We can use a function of the Ontobj to make an example scatterplot for two pathways of our choice.

In [None]:
# make scatterplot for two pathway activities
pwo.plot_scatter(sample_annot = data_path() + 'pbmc_sample_annot.csv',   # pandas Dataframe or path to annotation file
                 color_by = 'condition',                                 # variable to use for coloring
                 act = pwo_act,                                          # pathway activities computed from OntoVAE model
                 term1 = 'interferon mediated signaling pathway',        # term on x-axis of scatter plot
                 term2 = 'T cell receptor signaling pathway',            # term on y-axis of scatter plot
                 top_thresh = 1000,                                      # which trimmed version to use
                 bottom_thresh = 30)                                     # which trimmed version to use

# Note that the scatterplot displayed in the vignette was trained over 200 epochs!

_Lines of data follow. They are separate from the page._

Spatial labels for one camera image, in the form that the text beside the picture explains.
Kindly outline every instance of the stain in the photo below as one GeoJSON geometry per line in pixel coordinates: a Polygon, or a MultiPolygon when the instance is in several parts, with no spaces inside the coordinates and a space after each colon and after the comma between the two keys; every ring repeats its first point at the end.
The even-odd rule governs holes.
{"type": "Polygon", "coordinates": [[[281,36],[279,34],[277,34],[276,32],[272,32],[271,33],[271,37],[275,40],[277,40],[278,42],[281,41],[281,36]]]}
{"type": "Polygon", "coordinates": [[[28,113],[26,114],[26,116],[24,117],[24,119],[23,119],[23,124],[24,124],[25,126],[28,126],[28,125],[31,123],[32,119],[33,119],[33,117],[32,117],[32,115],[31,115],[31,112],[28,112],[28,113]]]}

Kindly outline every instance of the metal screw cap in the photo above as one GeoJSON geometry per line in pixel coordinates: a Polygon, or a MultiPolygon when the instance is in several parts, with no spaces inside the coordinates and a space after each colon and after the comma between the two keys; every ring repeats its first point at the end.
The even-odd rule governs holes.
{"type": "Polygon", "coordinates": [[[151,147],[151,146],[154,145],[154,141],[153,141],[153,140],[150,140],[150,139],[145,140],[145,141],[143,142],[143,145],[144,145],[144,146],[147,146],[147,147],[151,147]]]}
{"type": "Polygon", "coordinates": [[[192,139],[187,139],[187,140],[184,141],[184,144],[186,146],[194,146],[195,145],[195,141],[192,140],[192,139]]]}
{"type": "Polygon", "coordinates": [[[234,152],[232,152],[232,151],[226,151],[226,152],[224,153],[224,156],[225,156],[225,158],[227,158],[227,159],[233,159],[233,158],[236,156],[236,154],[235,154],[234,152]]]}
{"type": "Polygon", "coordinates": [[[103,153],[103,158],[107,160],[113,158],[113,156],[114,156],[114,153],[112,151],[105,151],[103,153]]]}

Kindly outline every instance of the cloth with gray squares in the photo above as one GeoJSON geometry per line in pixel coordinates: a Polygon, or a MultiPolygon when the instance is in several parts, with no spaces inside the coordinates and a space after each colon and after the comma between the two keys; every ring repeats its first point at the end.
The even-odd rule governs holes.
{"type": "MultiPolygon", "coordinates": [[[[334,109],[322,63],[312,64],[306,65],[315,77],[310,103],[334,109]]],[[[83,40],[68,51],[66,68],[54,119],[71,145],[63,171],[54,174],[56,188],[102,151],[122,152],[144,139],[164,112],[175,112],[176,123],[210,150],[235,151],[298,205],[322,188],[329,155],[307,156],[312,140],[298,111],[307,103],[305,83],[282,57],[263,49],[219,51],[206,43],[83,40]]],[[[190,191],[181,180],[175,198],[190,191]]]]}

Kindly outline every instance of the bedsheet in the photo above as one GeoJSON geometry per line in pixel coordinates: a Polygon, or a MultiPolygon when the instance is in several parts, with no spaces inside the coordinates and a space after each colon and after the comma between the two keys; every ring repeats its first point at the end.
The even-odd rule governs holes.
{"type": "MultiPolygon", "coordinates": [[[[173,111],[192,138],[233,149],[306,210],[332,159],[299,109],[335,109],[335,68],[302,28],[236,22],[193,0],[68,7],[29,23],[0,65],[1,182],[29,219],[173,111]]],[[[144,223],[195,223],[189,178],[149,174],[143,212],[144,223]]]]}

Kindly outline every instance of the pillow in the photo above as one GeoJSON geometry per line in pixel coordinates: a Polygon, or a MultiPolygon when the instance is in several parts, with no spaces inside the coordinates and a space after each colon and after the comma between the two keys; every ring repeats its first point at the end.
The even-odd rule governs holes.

We can now perform in silico perturbations and Wilcoxon tests to see which terms are influenced most.

In [None]:
# get pathway activities where ISG15 was perturbed
pwo_ko_act = pwo_model.perturbation(ontobj=pwo,
                                    dataset='PBMC_CD4T',
                                    genes=['ISG15'],        # list of genes to be perturbed
                                    values=[0])             # list of new values for the genes

We can use a function of the Ontobj to perform a paired Wilcoxon test between perturbed and non-perturbed for all terms of the ontology and get a ranked dataframe

In [None]:
# perform paired Wilcoxon test
results = pwo.wilcox_test(control = pwo_act,
                          perturbed = pwo_ko_act,
                          direction = 'down',
                          top_thresh=1000,
                          bottom_thresh=30)

In [None]:
# display the top results
results.head(10)

We see that when we modulate ISG15 expression, our top hits are all pathways related to the immune response!